Whatever underlying problems drove them to eat and use food as an emotional coping tool were still there.
Without that being changed, you will continue in all the negative behaviors and patterns that led to becoming over weight.
The same is true for all of us. We have to know, recognize and understand why we do what we do with food.
Eating to ease the things inside of us is a negative way to deal with life, yet for many it becomes a coping mechanism for deeper issues.
If you struggle, here are things to consider.
Know your triggers. What causes you to reach for food? Keeping a notebook might be helpful to look back at to help you see patterns of behavior.
Are there times of day you feel weaker or less likely to make better choices?
What are your personal family dynamics with food? Healthy or not so healthy?
Do you mindlessly eat? Do you eat food without being present and enjoying it? Or do you just go through the motions?
Are you always thinking of food? Really, we shouldn’t be. If you eat adequate food ( enough to satisfy your appetite without over eating) and it’s nutritionally dense healthy food you won’t be hungry. Putting food in a proper position in your mind is important to success too.
Be patient and kind to yourself on the journey! Know you won’t change over night but be willing to keep moving forward and not give up.
These are just a few suggestions, you may think of others.
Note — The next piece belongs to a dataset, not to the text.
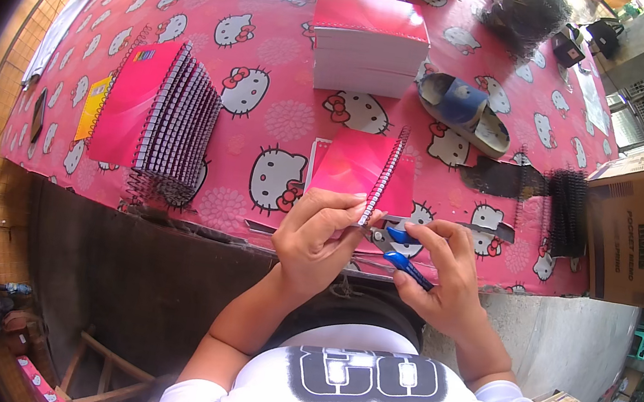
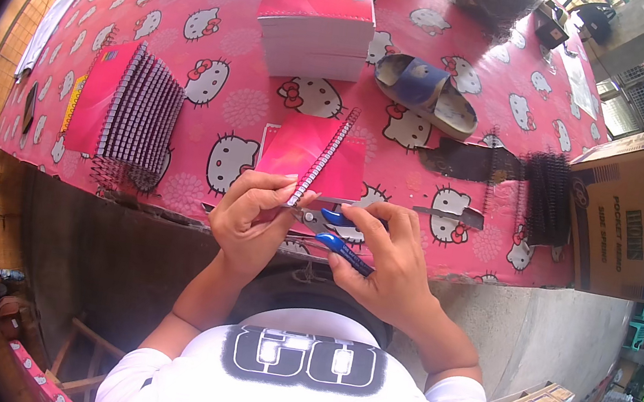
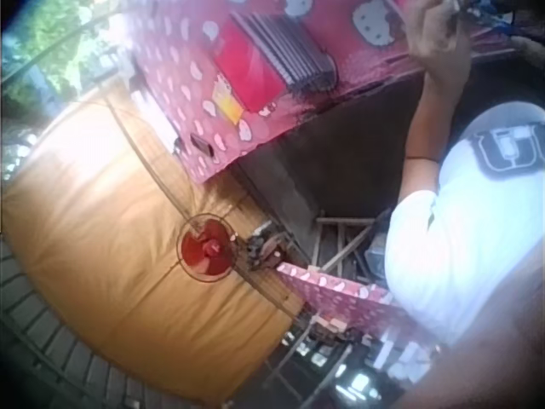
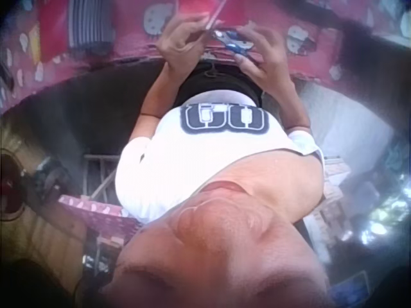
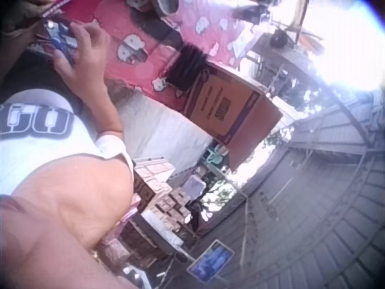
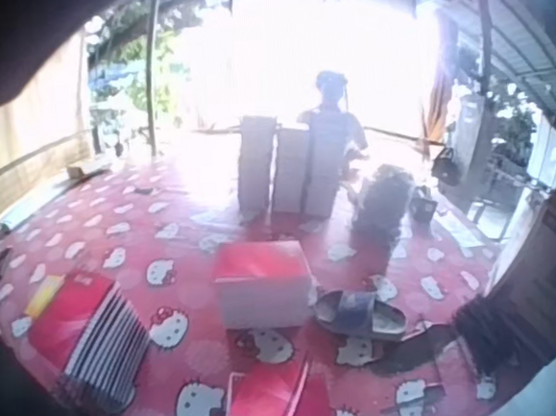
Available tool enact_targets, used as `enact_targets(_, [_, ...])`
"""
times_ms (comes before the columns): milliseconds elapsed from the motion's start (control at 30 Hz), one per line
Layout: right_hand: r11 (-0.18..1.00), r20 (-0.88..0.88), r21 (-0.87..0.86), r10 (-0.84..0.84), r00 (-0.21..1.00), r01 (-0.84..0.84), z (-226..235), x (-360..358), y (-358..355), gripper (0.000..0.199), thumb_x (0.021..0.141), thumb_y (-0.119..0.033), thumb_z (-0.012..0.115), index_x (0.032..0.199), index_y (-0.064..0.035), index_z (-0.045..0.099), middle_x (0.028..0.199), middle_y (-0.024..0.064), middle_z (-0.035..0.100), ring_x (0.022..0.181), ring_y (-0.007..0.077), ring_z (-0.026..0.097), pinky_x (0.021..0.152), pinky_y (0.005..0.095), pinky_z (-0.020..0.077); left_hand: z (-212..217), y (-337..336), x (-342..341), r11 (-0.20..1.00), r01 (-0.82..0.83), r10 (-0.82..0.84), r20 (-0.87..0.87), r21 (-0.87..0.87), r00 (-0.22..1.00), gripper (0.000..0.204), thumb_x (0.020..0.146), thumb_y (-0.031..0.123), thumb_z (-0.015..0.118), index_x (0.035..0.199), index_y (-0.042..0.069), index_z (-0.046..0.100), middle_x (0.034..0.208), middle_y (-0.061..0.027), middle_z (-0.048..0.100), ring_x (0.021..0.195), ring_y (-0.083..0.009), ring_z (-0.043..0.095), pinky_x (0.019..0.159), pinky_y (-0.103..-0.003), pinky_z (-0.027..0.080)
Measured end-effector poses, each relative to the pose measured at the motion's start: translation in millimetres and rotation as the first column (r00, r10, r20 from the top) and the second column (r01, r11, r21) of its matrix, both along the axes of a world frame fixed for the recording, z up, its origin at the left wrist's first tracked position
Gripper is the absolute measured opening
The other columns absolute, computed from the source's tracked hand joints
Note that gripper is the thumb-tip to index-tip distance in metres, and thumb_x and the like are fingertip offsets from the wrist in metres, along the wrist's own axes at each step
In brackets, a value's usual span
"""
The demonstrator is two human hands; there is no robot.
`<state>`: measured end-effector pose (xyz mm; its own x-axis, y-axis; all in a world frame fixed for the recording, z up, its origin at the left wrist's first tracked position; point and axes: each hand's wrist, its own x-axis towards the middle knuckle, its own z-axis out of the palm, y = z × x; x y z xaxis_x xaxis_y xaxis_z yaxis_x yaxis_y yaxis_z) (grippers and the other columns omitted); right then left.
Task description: The person assembles spiral notebooks by sliding metal wire coils through the pre-punched holes of notebook covers and pages, then trims the excess wire with pliers and places each finished notebook onto a stack.
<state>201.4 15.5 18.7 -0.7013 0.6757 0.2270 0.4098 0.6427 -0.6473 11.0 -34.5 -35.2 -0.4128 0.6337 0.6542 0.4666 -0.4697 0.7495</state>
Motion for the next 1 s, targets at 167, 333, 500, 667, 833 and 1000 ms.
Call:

For any diet or weight loss program to be succesful, leading to a permanent lifestyle change your mind must be on board to a healthier you. You must deal with and let go of negative behaviors and build in new positive ones.
If your mind is not changed, you will keep repeating the cycle over and over again.
Would you agree or disagree our minds play the most important part of weight loss?
Wow, this is excellent Sassy.
I find that I’m a preoccupied eater. I would snack whilst working on whatever it is I was working on, not even paying attention to that fact. I say “would” because I became mindful of it and began to pay attention to how many times away I would do that.
Water. I drink a lot of it. So I switched things up a bit. I started treating myself to an ice cold glass of water when I would be doing something. I would place it by my side as my security blanket so to speak. It kept me quenched and sated, and since I wasn’t really hungry, I stopped noshing.
Our relationship with food is a worthy topic that should be discussed more. Thank you for broaching it.
LikeLiked by 1 person
Thank you…your input always means so much! And I hear you on the preoccupied thing…when I’m writing I can find myself just grabbing a snack I mindlessly munch. I have a friend who called it brain food when you work and nibble. Ha maybe so, but a whole lotta mindless calories too.
LikeLiked by 1 person
A whole bunch of mindless calories, for sure.
It’s dangerous too, because I wouldn’t be thinking about it. Hence, I wasn’t thinking about the food I WAS putting in my body. I mean, it wasn’t carrots and celery, so there’s that. Also, you’re absolutely right. When I stopped and thought about it, I wasn’t even hungry! It was a mechanism, not a need.
LikeLiked by 1 person
Cause we don’t mindlessly eat carrots and celery do we 😜 thanks for your input, as usual!